Every line below from the one containing "- Joint-angle commands" through the one containing "The requests below are all about image 5." must be transcribed exactly. Omit all lines outside that stretch.

§ **DATASET RECORDS**
►
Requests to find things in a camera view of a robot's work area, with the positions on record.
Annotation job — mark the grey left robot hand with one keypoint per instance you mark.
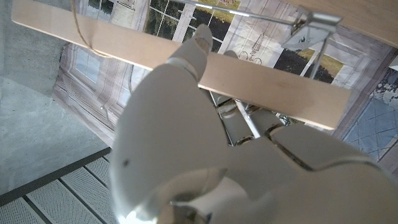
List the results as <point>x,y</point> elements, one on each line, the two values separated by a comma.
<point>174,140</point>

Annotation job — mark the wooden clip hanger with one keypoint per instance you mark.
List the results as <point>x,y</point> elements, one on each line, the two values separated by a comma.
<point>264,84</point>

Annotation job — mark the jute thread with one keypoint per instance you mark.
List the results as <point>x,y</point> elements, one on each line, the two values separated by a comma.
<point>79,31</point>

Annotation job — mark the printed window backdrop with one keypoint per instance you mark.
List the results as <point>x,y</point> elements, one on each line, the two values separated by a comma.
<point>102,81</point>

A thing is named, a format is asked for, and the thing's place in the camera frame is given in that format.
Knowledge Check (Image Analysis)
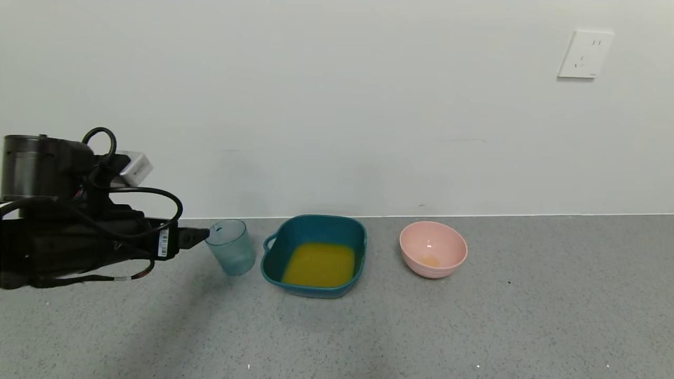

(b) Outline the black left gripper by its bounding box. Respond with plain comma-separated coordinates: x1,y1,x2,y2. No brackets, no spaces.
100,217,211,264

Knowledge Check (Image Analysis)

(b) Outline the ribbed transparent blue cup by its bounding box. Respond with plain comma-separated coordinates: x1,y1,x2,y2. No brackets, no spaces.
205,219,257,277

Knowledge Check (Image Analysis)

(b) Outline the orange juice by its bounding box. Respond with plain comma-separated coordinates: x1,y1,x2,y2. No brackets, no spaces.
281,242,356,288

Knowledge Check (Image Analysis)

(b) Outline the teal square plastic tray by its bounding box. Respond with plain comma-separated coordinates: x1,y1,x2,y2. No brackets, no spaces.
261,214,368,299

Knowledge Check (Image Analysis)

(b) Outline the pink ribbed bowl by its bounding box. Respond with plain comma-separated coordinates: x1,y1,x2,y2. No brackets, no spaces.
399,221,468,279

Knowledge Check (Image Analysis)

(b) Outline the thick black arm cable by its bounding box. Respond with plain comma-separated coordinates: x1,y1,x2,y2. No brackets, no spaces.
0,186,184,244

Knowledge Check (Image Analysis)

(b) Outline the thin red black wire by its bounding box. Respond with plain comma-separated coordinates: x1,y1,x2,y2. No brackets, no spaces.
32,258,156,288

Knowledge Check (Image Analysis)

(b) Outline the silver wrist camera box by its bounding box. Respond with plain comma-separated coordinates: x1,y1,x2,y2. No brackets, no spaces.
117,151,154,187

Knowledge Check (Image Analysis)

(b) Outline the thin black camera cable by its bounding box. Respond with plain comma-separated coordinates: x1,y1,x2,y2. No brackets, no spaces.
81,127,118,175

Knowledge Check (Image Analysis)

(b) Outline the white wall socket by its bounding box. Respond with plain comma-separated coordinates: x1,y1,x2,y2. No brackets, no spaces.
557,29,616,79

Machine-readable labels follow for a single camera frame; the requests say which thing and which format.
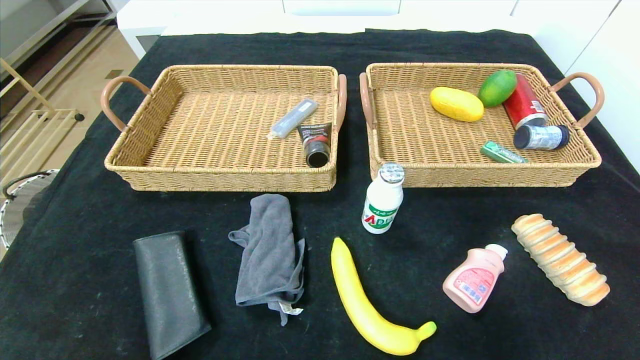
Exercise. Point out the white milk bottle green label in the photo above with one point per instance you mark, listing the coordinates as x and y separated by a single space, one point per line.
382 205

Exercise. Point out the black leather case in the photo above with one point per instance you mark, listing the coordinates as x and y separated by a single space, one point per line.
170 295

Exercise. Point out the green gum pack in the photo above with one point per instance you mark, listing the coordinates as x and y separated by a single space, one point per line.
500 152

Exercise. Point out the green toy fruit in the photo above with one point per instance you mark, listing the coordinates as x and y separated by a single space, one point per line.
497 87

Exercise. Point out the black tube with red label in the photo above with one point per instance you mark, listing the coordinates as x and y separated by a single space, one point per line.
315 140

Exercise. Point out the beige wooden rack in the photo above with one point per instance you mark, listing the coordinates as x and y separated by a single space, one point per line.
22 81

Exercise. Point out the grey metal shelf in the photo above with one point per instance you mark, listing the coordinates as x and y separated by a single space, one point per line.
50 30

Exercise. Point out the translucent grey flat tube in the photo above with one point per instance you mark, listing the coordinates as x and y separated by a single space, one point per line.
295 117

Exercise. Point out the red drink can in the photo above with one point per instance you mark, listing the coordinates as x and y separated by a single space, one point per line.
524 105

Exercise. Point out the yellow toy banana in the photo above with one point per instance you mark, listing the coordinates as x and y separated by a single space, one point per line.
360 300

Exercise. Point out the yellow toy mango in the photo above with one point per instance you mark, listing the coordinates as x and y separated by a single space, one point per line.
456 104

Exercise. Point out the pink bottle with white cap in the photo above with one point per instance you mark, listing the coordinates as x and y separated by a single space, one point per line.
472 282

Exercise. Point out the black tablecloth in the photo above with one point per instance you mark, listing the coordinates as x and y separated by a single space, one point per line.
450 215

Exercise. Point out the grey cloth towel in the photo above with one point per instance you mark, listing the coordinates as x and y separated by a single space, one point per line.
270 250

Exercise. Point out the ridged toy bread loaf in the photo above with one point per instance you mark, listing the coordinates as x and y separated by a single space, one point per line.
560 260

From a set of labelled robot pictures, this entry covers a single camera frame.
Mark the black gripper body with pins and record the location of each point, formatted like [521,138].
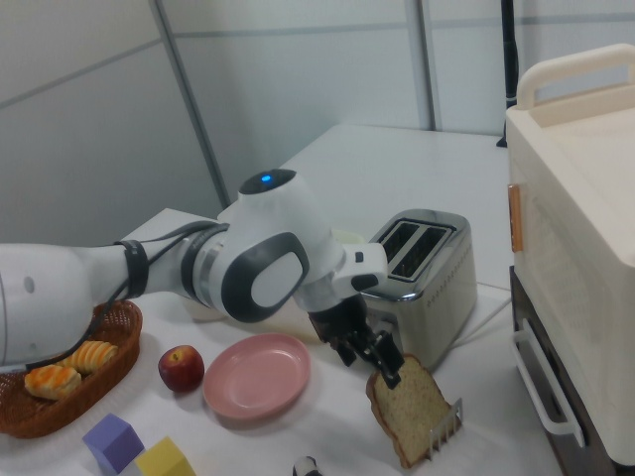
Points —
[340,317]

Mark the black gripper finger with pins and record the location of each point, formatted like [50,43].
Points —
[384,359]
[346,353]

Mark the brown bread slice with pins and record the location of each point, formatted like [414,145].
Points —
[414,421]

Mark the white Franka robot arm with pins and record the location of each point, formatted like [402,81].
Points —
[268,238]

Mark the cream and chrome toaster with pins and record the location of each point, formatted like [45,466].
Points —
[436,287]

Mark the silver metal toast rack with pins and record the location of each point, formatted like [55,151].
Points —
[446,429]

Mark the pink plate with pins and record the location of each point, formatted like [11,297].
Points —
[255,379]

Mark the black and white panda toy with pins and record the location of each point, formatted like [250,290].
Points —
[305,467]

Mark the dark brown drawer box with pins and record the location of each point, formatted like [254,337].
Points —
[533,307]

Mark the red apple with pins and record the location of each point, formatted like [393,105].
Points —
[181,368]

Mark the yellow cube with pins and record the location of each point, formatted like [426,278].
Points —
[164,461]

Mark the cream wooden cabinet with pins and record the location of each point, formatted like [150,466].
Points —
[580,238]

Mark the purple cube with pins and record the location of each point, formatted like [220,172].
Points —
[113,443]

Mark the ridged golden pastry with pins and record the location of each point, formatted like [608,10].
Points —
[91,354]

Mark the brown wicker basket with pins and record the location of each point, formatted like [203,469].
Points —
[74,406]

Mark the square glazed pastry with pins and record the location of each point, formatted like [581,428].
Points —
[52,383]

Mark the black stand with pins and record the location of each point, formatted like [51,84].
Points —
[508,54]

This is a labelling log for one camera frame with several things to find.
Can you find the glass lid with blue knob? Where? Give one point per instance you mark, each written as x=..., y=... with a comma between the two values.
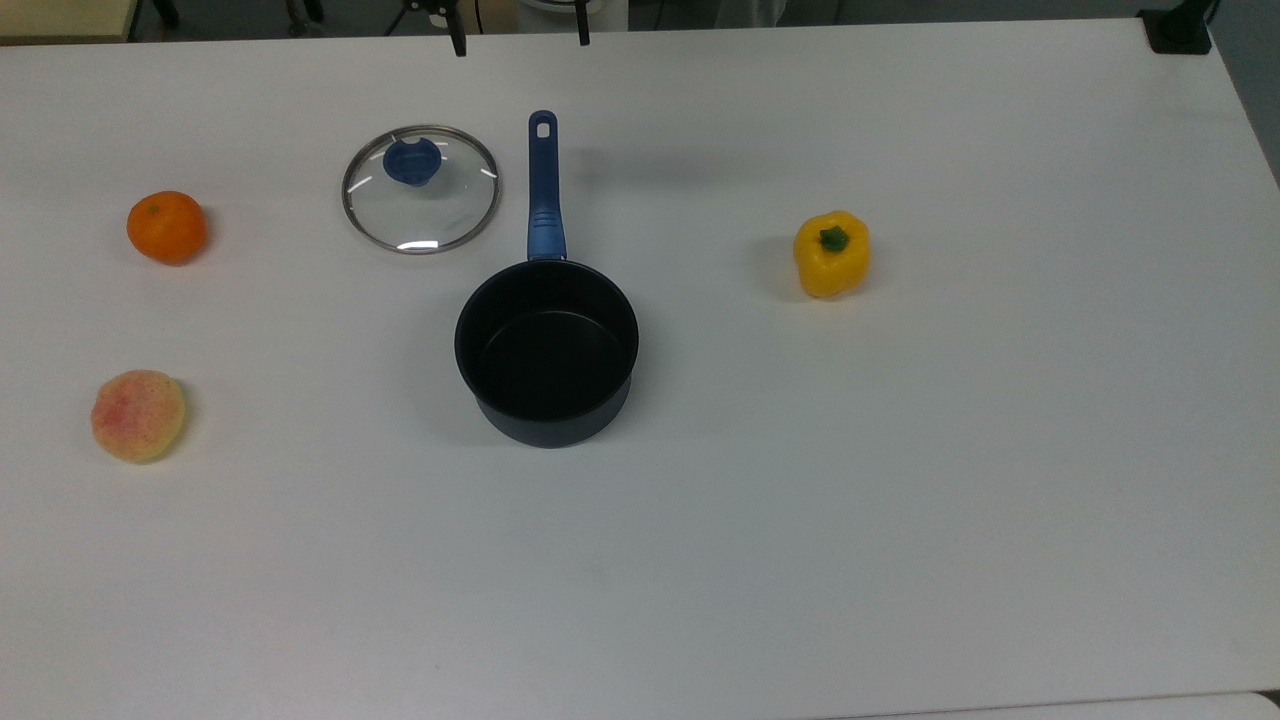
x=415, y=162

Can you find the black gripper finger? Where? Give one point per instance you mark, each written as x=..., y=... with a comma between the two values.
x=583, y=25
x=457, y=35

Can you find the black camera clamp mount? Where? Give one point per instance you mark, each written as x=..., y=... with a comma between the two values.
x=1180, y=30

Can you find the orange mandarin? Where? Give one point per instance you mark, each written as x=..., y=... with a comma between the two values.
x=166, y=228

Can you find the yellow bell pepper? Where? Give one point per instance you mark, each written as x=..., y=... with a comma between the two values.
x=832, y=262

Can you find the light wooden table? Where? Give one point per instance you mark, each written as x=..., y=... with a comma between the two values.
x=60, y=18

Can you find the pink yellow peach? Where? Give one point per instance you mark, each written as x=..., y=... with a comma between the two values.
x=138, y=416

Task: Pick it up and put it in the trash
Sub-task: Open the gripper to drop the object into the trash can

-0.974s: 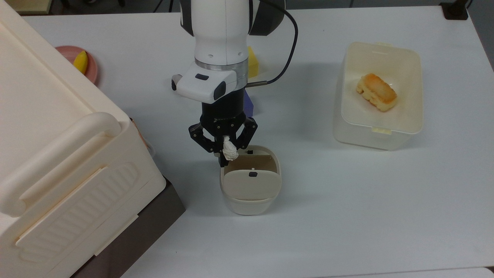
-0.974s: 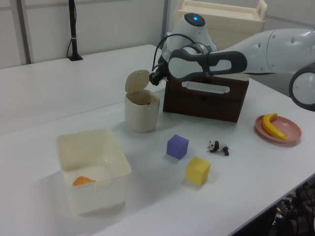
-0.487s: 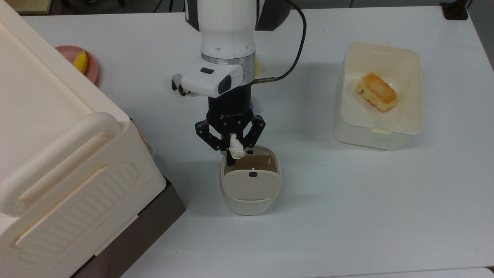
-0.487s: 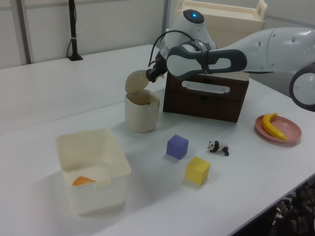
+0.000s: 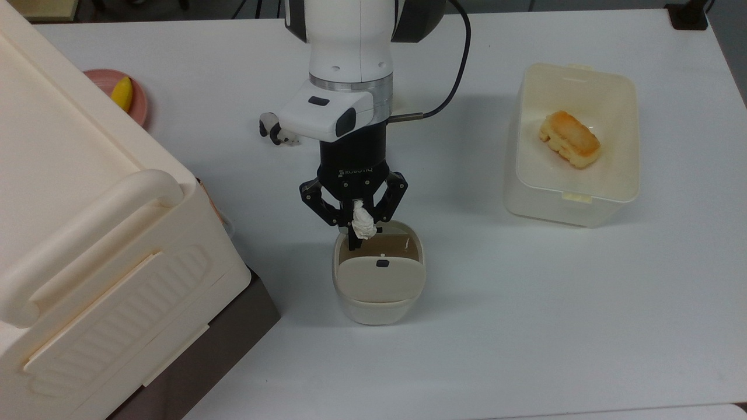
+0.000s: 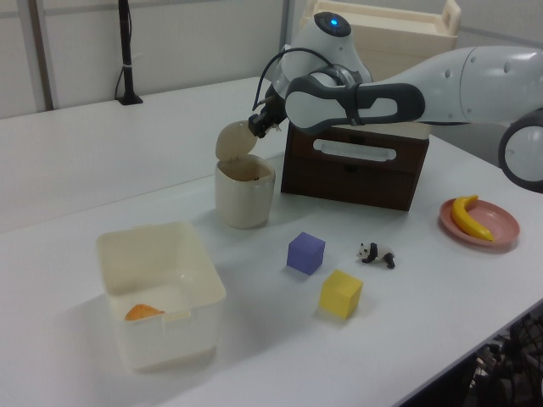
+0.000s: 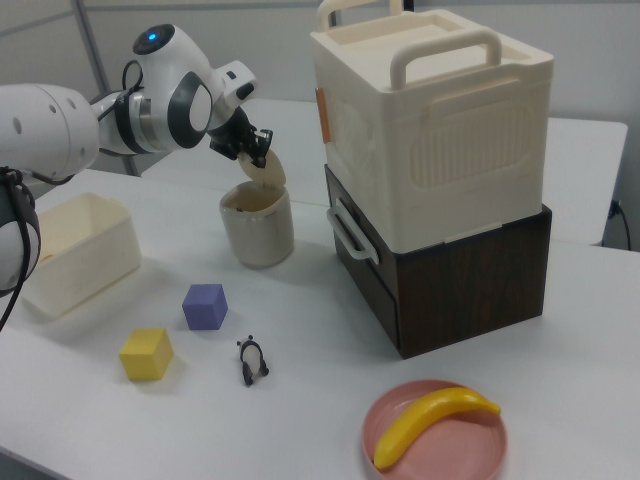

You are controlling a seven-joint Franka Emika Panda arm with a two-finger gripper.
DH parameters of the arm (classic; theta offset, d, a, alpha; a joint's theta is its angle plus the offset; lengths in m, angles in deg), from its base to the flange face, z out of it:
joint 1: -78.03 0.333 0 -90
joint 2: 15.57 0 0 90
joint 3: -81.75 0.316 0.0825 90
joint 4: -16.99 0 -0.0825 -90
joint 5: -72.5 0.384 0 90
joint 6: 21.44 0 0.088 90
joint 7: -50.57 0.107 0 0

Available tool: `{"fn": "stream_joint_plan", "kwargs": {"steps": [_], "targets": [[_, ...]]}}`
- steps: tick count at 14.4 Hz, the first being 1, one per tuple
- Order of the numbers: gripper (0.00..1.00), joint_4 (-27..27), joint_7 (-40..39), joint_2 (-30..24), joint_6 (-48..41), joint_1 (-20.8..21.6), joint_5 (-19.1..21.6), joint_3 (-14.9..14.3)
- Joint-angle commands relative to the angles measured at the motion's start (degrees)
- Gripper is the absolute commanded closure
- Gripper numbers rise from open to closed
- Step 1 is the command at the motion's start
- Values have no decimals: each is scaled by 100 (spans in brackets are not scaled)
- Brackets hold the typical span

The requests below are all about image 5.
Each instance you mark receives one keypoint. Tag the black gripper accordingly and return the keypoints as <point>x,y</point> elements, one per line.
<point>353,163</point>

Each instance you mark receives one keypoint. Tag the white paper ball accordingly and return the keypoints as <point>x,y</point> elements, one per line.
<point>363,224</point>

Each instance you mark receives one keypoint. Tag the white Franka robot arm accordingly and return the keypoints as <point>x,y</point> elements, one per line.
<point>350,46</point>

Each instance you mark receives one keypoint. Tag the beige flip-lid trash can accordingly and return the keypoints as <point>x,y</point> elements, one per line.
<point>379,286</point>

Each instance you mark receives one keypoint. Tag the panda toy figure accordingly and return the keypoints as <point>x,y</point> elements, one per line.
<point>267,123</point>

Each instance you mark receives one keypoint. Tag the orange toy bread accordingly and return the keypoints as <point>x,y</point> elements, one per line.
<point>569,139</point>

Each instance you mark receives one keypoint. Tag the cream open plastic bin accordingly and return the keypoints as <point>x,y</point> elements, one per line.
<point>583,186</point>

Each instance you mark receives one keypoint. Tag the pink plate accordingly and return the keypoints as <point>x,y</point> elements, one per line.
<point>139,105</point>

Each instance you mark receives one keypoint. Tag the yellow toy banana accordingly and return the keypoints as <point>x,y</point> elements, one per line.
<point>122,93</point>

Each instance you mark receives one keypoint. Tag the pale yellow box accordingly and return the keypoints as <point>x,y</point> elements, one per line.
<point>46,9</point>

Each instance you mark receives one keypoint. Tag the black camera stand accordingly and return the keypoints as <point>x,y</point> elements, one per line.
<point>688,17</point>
◄
§ **EXERCISE OUTPUT**
- Joint-angle commands relative to the angles measured at the motion's start (degrees)
- Gripper is the absolute commanded closure
- Gripper numbers rise from open to closed
- Step 1 is the command at the motion's start
- Values have no decimals: each is scaled by 100 (spans in brackets are not scaled)
- Brackets hold the typical span

The requests below are all about image 5.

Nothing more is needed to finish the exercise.